(Records from a collection)
━━━━━━━━

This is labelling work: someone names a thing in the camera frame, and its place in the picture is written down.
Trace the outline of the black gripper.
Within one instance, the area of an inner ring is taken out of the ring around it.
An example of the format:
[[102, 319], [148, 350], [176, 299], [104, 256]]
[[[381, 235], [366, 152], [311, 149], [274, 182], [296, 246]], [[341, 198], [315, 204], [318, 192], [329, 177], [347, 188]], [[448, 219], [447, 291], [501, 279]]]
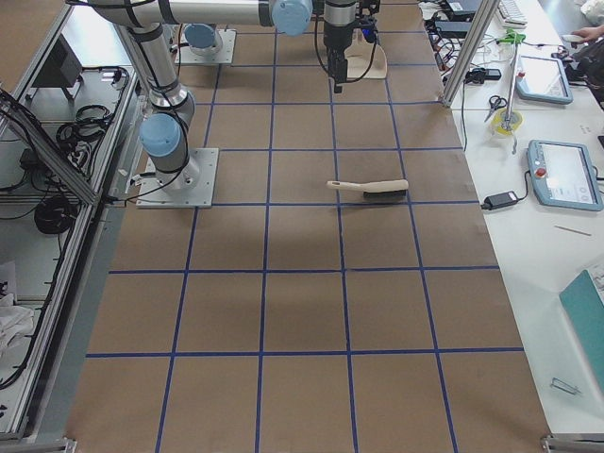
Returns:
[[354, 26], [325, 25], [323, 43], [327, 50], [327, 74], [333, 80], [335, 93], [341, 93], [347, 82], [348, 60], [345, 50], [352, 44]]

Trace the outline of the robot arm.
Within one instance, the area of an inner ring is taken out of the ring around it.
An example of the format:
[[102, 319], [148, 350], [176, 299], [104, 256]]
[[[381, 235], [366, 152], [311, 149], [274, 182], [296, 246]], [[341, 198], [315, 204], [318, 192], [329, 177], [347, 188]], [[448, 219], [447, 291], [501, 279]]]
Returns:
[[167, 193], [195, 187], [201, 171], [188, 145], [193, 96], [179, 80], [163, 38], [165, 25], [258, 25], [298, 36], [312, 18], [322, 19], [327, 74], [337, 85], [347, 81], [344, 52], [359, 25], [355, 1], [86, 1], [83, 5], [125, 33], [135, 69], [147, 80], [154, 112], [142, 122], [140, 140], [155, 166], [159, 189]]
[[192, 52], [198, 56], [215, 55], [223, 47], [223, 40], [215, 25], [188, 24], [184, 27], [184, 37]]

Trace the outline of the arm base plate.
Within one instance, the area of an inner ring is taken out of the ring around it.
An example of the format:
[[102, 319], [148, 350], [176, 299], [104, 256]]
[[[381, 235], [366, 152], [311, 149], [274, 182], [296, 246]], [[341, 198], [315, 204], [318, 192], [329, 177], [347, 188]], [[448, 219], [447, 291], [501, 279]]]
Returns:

━━━━━━━━

■ **What to do**: Check the entries above line by line and return each one containing the word "outline".

■ **Output below**:
Trace the outline of the black gripper.
Trace the outline of the robot arm.
Trace the outline of the arm base plate.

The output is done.